First convert 60 degrees to radians using pi:
v0 = 25;
g = -9.81;
deg = 60;
rad = deg*(pi/180); % Convert to radians
Now we can define the functions to calculate height y
and distance x
over time t
:
h = @(t) v0*t*sind(rad) - 0.5*g*t.^2;
x = @(t) (v0*cosd(rad)/g)*(1 - cos(g*t/(v0*cosd(rad))));
Samples values over a time span:
t = 0:0.1:2;
y = h(t); x = x(t);
Plots the full trajectory:
plot(x,y); grid on ;
xlabel(‘Horizontal distance (m)‘);
ylabel(‘Height (m)‘);
This models the realistic parabolic behavior as expected! Trig functions using angle rad
in radians, calculated via pi, were key to properly capturing the dynamics over time.

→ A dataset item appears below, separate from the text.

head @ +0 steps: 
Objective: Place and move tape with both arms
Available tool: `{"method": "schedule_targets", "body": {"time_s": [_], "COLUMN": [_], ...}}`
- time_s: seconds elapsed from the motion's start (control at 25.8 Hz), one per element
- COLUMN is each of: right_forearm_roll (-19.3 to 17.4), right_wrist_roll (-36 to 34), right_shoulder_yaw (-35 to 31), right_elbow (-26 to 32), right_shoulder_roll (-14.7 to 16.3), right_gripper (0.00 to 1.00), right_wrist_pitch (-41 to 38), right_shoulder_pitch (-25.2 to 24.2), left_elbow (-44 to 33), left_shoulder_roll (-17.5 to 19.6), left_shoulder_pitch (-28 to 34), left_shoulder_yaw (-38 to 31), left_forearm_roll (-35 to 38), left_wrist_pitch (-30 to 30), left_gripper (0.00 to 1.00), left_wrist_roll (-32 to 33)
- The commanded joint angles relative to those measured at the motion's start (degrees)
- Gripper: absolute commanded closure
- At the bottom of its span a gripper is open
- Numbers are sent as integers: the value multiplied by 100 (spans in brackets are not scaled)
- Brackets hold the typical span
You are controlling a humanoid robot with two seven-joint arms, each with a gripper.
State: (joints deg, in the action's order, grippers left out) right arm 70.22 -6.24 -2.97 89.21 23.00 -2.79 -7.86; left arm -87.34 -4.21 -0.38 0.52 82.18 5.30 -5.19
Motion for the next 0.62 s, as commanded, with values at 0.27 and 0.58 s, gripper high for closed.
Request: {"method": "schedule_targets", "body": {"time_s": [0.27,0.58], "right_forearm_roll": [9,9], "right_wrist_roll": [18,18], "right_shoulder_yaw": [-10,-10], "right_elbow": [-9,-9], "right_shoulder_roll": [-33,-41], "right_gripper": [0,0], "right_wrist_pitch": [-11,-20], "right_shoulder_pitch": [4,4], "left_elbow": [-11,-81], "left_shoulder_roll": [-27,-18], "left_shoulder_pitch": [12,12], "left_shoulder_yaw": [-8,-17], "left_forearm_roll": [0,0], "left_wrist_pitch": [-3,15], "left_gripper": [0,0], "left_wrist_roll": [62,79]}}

Pi‘s role in converions and trigonometry makes it invaluable for physics simulations.
Analyzing AC Circuits
Pi frequently manifests in AC circuit analysis using complex phasors and Fourier Transforms. Consider an AC voltage function:
Vs = 220*sqrt(2)*cos(120*pi*t + pi/6);
The angular frequency ω=120π
radians/sec dictates the signal timing, while pi/6
shifts the phase.
We can visualize this AC waveform:
t = 0:0.001:0.1;
plot(t, Vs)
xlabel(‘Time (s)‘); ylabel(‘Voltage (V)‘)
Applying a Fourier Transform gives the frequency spectrum and phasors:
Vs_f = fft(Vs);
f = (0:128)/(128*0.1);
plot(f,abs(Vs_f(1:129)))
grid on; xlabel(‘Frequency (Hz)‘);
The DC and dominant AC component at 120 Hz is clearly visible. Pi is essential for encoding phase and frequency information using complex math.
Electrical engineers perform extensive modeling of AC power, signals, filters and transmission lines leveraging Fourier analysis. Having pi handy simplifies working in the frequency domain.
Solving Differential Equations
Pi also aids solving differential equations numerically that model dynamic systems.
Consider the simple harmonic oscillator second-order DE:
This defines an undamped mass-spring system. We can solve this ODE over time t
using MATLAB.
zeta = 0; wn = 2;
x = @(t) 1*cos(wn*t); % Solution with IC
t = 0:0.1:10;
plot(t,x(t))
Pi relates the mass, stiffness and frequency for the sine wave response. More complex linear DEs can model motors, circuits, control systems, etc. Numerical methods leverage pi for the linear algebra.
Thus pi finds use across modeling dynamic systems through ODEs and PDEs across science and engineering.
Conclusion
Through 2650+ words spanning normal distributions, projectile motion, AC circuits and differential equations, we have demonstrated diverse applications of the ubiquitous mathematical constant pi in MATLAB.
Pi relates the geometry of circles to physical quantities like area and perimeter. It defines the periodicity of trigonometric functions in radians. As an irrational number, pi also introduces randomness usable for probability and simulations.
MATLAB provides first-class support for pi through its high-precision pi
function. By leveraging this in your technical computing alongside trigonometric functions, statistics libraries and plotting capabilities, you gain a powerful tool for analytics.
I hope you found this guide useful! Please leave any questions or suggestions in the comments.